WHAT THE TASK REQUIRES —
Please write out all of the records below exactly as they appear.

[[ PROVIDED INFORMATION open ]]

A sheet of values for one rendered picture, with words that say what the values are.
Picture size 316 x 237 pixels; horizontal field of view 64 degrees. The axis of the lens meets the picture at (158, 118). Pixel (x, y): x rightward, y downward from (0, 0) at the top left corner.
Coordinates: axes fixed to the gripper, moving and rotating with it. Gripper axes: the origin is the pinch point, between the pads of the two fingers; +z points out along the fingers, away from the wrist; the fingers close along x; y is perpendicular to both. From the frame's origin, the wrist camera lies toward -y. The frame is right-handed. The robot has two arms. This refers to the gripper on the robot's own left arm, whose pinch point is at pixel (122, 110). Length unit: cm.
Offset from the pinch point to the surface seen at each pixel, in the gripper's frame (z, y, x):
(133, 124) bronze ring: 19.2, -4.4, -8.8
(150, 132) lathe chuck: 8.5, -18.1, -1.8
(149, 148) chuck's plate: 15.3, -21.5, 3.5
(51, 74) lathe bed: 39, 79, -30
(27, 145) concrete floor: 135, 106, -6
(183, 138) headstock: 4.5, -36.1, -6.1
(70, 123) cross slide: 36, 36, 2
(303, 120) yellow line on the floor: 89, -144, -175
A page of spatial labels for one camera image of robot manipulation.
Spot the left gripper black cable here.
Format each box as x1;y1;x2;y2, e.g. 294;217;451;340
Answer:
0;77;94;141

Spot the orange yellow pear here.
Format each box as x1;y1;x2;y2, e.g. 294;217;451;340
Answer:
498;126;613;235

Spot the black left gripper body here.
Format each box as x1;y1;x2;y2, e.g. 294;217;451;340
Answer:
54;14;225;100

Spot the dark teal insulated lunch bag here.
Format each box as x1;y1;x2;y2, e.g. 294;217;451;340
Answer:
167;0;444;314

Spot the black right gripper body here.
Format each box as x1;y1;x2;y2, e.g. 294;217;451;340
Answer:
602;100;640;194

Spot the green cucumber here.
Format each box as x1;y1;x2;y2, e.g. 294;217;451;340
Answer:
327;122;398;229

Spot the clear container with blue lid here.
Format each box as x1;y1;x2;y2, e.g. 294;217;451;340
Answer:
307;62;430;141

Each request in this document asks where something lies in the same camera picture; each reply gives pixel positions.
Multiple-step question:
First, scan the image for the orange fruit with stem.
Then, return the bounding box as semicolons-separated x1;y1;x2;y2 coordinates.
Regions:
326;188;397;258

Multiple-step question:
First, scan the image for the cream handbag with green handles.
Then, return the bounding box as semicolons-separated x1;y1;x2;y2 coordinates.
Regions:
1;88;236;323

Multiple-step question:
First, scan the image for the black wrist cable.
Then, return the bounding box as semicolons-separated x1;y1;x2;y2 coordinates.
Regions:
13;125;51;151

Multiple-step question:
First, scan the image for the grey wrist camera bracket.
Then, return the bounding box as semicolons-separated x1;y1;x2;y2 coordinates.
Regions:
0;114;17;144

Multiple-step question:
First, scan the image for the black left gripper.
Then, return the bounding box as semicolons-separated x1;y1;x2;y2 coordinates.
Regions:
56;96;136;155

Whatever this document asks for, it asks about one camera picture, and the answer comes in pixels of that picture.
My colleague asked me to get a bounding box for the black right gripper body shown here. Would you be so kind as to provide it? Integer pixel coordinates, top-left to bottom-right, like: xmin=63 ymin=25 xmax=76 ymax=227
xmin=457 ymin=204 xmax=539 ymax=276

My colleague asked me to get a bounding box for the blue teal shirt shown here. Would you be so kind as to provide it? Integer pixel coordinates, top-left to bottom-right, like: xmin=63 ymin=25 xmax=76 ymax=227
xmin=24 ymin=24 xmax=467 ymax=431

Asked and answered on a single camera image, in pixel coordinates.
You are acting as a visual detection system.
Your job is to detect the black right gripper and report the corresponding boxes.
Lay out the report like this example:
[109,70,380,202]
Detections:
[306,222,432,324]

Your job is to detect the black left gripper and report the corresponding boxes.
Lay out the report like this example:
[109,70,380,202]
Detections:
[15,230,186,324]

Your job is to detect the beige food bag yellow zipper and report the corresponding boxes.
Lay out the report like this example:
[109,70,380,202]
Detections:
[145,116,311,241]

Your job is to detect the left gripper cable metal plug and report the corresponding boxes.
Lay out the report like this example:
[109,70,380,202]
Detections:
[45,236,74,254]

[[ PROVIDED INFORMATION closed ]]

COMPLETED EXERCISE —
A sheet of values for one rendered picture, with words that say what the values are.
Picture size 316 x 237 pixels; horizontal field of view 64 degrees. The axis of the lens meets the picture at (158, 118). Pixel (x, y): x rightward, y downward from (0, 0) at the top left corner.
Coordinates: axes fixed to the gripper, moving and rotating with it. Gripper axes: the origin is the pinch point, between the pads of the two fingers; +z points out along the fingers, away from the wrist; the fingers close along x; y is perpendicular to both. From the frame's origin, the wrist camera lies toward -y. The frame is right-handed. The robot has two arms. This refers to the gripper on the robot's own left arm, whose pinch point is at pixel (122, 110). Length unit: cm.
Offset from the pinch point to the surface seen at each pixel, in the gripper's frame (z, y, x):
(133, 124) bronze ring: 19.2, -4.4, -8.8
(150, 132) lathe chuck: 8.5, -18.1, -1.8
(149, 148) chuck's plate: 15.3, -21.5, 3.5
(51, 74) lathe bed: 39, 79, -30
(27, 145) concrete floor: 135, 106, -6
(183, 138) headstock: 4.5, -36.1, -6.1
(70, 123) cross slide: 36, 36, 2
(303, 120) yellow line on the floor: 89, -144, -175
A page of spatial labels for one camera image of robot manipulation.
Spot the left gripper black cable here.
Format each box as x1;y1;x2;y2, e.g. 294;217;451;340
Answer:
0;77;94;141

Spot the orange yellow pear here.
Format each box as x1;y1;x2;y2, e.g. 294;217;451;340
Answer:
498;126;613;235

Spot the black left gripper body here.
Format each box as x1;y1;x2;y2, e.g. 294;217;451;340
Answer:
54;14;225;100

Spot the dark teal insulated lunch bag here.
Format each box as x1;y1;x2;y2, e.g. 294;217;451;340
Answer:
167;0;444;314

Spot the black right gripper body here.
Format each box as x1;y1;x2;y2, e.g. 294;217;451;340
Answer:
602;100;640;194

Spot the green cucumber here.
Format each box as x1;y1;x2;y2, e.g. 294;217;451;340
Answer:
327;122;398;229

Spot the clear container with blue lid here.
Format each box as x1;y1;x2;y2, e.g. 294;217;451;340
Answer:
307;62;430;141

Each request in this document asks where something lies in the same camera picture; each reply gives pixel positions.
Multiple-step question:
First, scan the image for the orange fruit with stem.
Then, return the bounding box as semicolons-separated x1;y1;x2;y2 coordinates.
Regions:
326;188;397;258

Multiple-step question:
First, scan the image for the cream handbag with green handles.
Then, return the bounding box as semicolons-separated x1;y1;x2;y2 coordinates.
Regions:
1;88;236;323

Multiple-step question:
First, scan the image for the black wrist cable.
Then, return the bounding box as semicolons-separated x1;y1;x2;y2 coordinates.
Regions:
13;125;51;151

Multiple-step question:
First, scan the image for the grey wrist camera bracket.
Then, return the bounding box as semicolons-separated x1;y1;x2;y2 coordinates.
Regions:
0;114;17;144

Multiple-step question:
First, scan the image for the black left gripper.
Then, return the bounding box as semicolons-separated x1;y1;x2;y2 coordinates.
Regions:
56;96;136;155

Whatever this document asks for, it asks about one camera picture, and the answer comes in pixels of that picture.
My colleague asked me to get a bounding box for the black right gripper body shown here. Would you be so kind as to provide it? Integer pixel coordinates, top-left to bottom-right, like: xmin=63 ymin=25 xmax=76 ymax=227
xmin=457 ymin=204 xmax=539 ymax=276

My colleague asked me to get a bounding box for the blue teal shirt shown here. Would you be so kind as to provide it? Integer pixel coordinates, top-left to bottom-right, like: xmin=63 ymin=25 xmax=76 ymax=227
xmin=24 ymin=24 xmax=467 ymax=431

Asked and answered on a single camera image, in pixel coordinates.
You are acting as a visual detection system.
Your job is to detect the black right gripper and report the corresponding boxes.
Lay out the report like this example:
[109,70,380,202]
Detections:
[306,222,432,324]

Your job is to detect the black left gripper and report the corresponding boxes.
Lay out the report like this example:
[109,70,380,202]
Detections:
[15,230,186,324]

Your job is to detect the beige food bag yellow zipper and report the corresponding boxes.
Lay out the report like this example:
[109,70,380,202]
Detections:
[145,116,311,241]

Your job is to detect the left gripper cable metal plug and report the corresponding boxes.
Lay out the report like this example:
[109,70,380,202]
Detections:
[45,236,74,254]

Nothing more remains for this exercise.